§ **INSTRUCTIONS FOR THE TASK**
Pull every line with "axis" from the material.

§ **RAW DATA**

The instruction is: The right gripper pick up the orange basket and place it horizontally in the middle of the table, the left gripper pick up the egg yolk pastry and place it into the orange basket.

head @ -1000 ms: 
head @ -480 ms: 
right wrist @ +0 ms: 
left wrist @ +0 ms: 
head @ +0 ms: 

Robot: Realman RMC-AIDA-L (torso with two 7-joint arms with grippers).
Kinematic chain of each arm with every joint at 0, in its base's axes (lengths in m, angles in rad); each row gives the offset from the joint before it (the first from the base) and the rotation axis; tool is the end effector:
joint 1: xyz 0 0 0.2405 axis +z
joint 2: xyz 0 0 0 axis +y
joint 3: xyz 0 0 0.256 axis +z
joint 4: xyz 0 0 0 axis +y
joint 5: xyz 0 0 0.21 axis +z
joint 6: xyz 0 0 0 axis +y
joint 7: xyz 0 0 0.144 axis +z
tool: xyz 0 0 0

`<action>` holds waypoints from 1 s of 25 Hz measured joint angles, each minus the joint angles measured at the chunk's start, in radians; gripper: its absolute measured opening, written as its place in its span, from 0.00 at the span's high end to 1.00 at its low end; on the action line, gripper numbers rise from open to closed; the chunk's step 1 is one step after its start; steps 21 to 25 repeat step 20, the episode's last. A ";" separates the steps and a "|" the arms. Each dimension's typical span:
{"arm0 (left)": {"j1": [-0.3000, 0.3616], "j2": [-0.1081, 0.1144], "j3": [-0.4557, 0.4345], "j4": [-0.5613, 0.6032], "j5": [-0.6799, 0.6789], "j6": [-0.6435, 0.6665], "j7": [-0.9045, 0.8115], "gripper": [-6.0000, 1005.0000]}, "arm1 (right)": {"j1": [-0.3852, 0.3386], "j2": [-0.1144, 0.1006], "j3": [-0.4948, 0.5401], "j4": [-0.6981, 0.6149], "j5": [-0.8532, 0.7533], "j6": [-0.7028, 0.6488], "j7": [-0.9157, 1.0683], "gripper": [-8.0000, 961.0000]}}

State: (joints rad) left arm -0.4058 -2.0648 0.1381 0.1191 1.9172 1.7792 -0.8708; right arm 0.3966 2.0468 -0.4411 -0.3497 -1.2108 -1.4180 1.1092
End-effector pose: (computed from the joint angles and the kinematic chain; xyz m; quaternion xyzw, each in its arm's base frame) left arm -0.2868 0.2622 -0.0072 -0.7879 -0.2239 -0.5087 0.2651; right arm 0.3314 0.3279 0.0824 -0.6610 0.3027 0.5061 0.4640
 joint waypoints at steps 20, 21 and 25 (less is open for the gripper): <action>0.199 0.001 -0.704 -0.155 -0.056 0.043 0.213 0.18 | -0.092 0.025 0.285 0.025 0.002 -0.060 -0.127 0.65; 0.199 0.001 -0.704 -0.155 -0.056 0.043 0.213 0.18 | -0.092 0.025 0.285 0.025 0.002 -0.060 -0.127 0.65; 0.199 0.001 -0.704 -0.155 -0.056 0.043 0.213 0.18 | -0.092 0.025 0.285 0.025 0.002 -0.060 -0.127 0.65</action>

§ **ANSWER TO THIS TASK**
Kinematic chain of each arm with every joint at 0, in its base's axes (lengths in m, angles in rad); each row gives the offset from the joint before it (the first from the base) and the rotation axis; tool is the end effector:
joint 1: xyz 0 0 0.2405 axis +z
joint 2: xyz 0 0 0 axis +y
joint 3: xyz 0 0 0.256 axis +z
joint 4: xyz 0 0 0 axis +y
joint 5: xyz 0 0 0.21 axis +z
joint 6: xyz 0 0 0 axis +y
joint 7: xyz 0 0 0.144 axis +z

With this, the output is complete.